_WHAT YOU SHOULD DO_.
Pictures should be excluded; otherwise, copy every entry exactly.

[Source data]
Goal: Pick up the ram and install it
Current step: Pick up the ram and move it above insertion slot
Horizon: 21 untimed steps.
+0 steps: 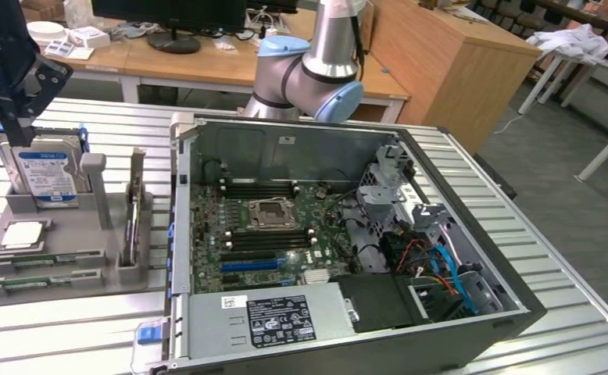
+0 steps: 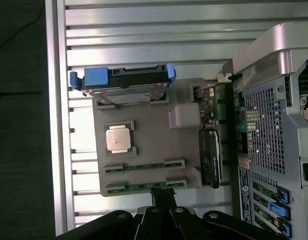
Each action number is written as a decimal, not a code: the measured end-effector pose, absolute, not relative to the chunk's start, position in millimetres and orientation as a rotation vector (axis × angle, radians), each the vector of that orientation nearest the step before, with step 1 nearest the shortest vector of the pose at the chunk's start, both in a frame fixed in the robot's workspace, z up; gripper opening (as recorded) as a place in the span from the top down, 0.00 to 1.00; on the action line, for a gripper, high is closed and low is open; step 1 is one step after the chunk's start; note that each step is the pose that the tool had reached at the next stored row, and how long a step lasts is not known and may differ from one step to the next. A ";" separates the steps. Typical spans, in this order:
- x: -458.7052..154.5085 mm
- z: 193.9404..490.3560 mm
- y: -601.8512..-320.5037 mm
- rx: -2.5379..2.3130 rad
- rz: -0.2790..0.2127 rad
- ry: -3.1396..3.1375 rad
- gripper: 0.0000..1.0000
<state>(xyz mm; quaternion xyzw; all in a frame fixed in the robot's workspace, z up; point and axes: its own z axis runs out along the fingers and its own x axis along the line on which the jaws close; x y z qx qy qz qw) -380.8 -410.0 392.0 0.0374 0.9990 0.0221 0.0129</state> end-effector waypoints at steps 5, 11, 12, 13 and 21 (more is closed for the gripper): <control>-380.8 391.9 -410.0 0.116 0.068 3.114 0.89; -380.8 391.5 -410.0 -0.019 0.069 3.118 0.89; -380.8 391.5 -410.0 -0.047 0.069 3.118 0.89; -380.8 391.4 -410.0 -0.077 0.070 3.118 0.89; -380.8 391.0 -410.0 -0.303 0.072 3.108 0.89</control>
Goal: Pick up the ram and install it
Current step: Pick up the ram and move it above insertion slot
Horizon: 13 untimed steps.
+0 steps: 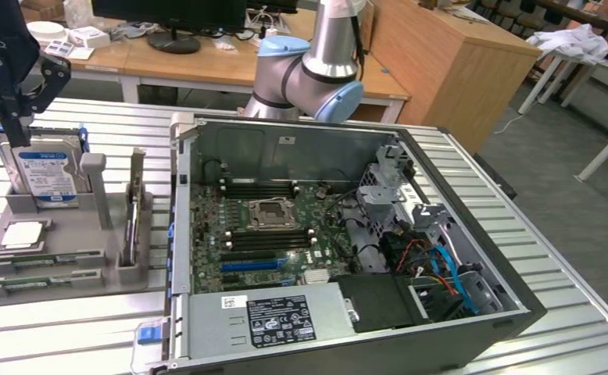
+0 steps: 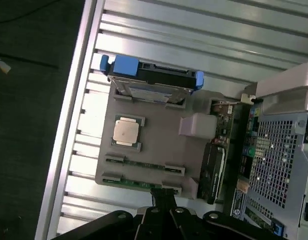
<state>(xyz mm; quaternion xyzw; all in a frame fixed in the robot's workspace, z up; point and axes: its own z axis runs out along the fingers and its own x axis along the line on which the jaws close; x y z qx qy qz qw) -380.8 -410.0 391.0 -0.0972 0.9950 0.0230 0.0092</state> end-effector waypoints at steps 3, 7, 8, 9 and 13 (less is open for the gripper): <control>-380.8 391.0 -410.0 -0.387 0.073 3.100 0.89; -380.8 391.0 -410.0 -0.501 0.074 3.085 0.89; -380.8 391.0 -410.0 -0.529 0.074 3.081 0.89; -380.8 391.0 -410.0 -0.556 0.074 3.076 0.89; -380.8 391.0 -410.0 -0.669 0.075 3.056 0.89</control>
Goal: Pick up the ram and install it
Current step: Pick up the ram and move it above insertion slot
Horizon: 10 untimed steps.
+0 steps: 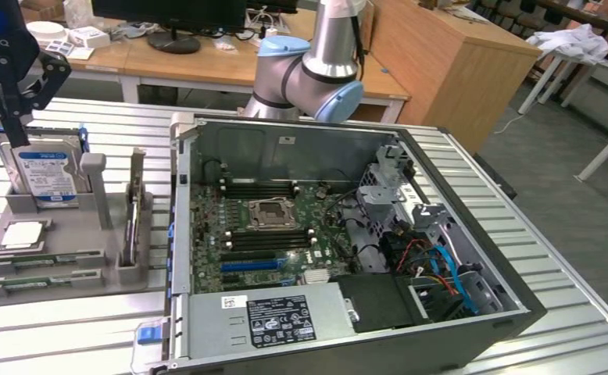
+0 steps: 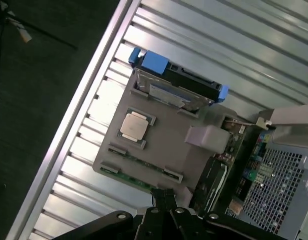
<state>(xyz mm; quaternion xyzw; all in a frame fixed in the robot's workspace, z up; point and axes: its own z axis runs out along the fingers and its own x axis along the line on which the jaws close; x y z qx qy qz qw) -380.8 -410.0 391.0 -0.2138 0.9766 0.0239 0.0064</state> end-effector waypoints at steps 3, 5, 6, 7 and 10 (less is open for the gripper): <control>-380.8 391.0 -410.0 -0.752 0.075 3.038 0.89; -380.8 391.0 -410.0 -0.808 0.076 3.024 0.89; -380.8 391.0 -410.0 -0.835 0.076 3.017 0.89; -380.8 391.0 -410.0 -0.862 0.076 3.010 0.89; -380.8 391.0 -410.0 -0.944 0.076 2.987 0.89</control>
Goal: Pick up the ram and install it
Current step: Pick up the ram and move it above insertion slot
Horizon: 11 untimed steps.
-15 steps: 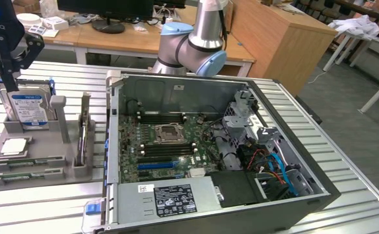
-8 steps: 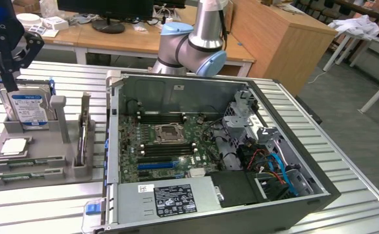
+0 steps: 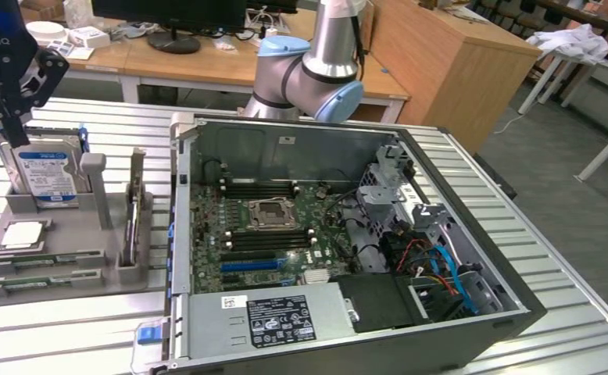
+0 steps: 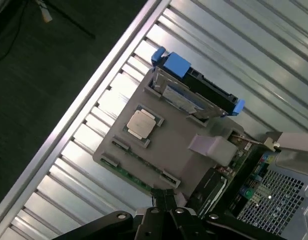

_REPLY_.
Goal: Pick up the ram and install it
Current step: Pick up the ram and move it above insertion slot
Horizon: 21 untimed steps.
+0 steps: 
+0 steps: 
Each action number is written as a decimal, not a code: the measured end-effector pose, absolute, not relative to the chunk's start, position in millimetres and orientation as a rotation vector (axis × angle, radians), each the vector of that orientation nearest the step before, with step 1 nearest the shortest vector of the pose at the chunk's start, both in a frame fixed in the robot's workspace, z up; gripper opening (as recorded) as a place in the span from the top down, 0.00 to 1.00; on the action line, for a gripper, high is closed and low is open; step 1 is one step after the chunk's start; note that each step is the pose that the tool had reached at the next stored row, and how long a step lasts is not known and may differ from one step to the next. A ";" separates the steps. Typical spans, in this order:
- x: -458.7052..154.5085 mm
- z: 193.9404..490.3560 mm
- y: -601.8512..-320.5037 mm
- rx: -2.5379..2.3130 rad
- rz: -0.2790..0.2127 rad
- ry: -3.1396..3.1375 rad
- gripper: 0.0000..1.0000
<state>(xyz mm; quaternion xyzw; all in a frame fixed in the robot's workspace, z up; point and axes: its own z axis runs out along the fingers and its own x axis along the line on which the jaws close; x y z qx qy qz qw) -380.8 -410.0 392.0 0.0374 0.9990 0.0221 0.0129</state> end-effector waypoints at steps 5, 11, 12, 13 and 21 (more is closed for the gripper): <control>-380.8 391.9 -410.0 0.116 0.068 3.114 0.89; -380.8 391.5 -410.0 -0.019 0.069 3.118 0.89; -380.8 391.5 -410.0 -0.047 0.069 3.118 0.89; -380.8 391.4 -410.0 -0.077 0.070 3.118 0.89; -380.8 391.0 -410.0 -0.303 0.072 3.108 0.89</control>
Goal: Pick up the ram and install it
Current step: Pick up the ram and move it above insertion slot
Horizon: 13 untimed steps.
+0 steps: 
+0 steps: 
<state>(xyz mm; quaternion xyzw; all in a frame fixed in the robot's workspace, z up; point and axes: its own z axis runs out along the fingers and its own x axis along the line on which the jaws close; x y z qx qy qz qw) -380.8 -410.0 391.0 -0.0972 0.9950 0.0230 0.0092</state> end-effector waypoints at steps 3, 7, 8, 9 and 13 (less is open for the gripper): <control>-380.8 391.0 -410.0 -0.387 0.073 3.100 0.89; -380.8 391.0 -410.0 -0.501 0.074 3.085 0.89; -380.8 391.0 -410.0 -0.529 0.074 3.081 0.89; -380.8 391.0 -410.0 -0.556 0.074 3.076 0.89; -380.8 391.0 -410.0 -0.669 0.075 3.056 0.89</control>
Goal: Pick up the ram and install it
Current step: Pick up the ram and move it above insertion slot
Horizon: 10 untimed steps.
+0 steps: 
+0 steps: 
<state>(xyz mm; quaternion xyzw; all in a frame fixed in the robot's workspace, z up; point and axes: its own z axis runs out along the fingers and its own x axis along the line on which the jaws close; x y z qx qy qz qw) -380.8 -410.0 391.0 -0.2138 0.9766 0.0239 0.0064</state> end-effector waypoints at steps 3, 5, 6, 7 and 10 (less is open for the gripper): <control>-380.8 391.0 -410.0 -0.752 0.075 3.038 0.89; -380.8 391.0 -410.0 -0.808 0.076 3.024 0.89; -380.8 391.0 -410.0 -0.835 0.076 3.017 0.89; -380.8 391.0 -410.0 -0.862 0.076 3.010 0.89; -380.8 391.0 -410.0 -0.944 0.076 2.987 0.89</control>
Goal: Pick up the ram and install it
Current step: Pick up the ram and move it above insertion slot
Horizon: 11 untimed steps.
-15 steps: 
-8 steps: 
+0 steps: 
+0 steps: 

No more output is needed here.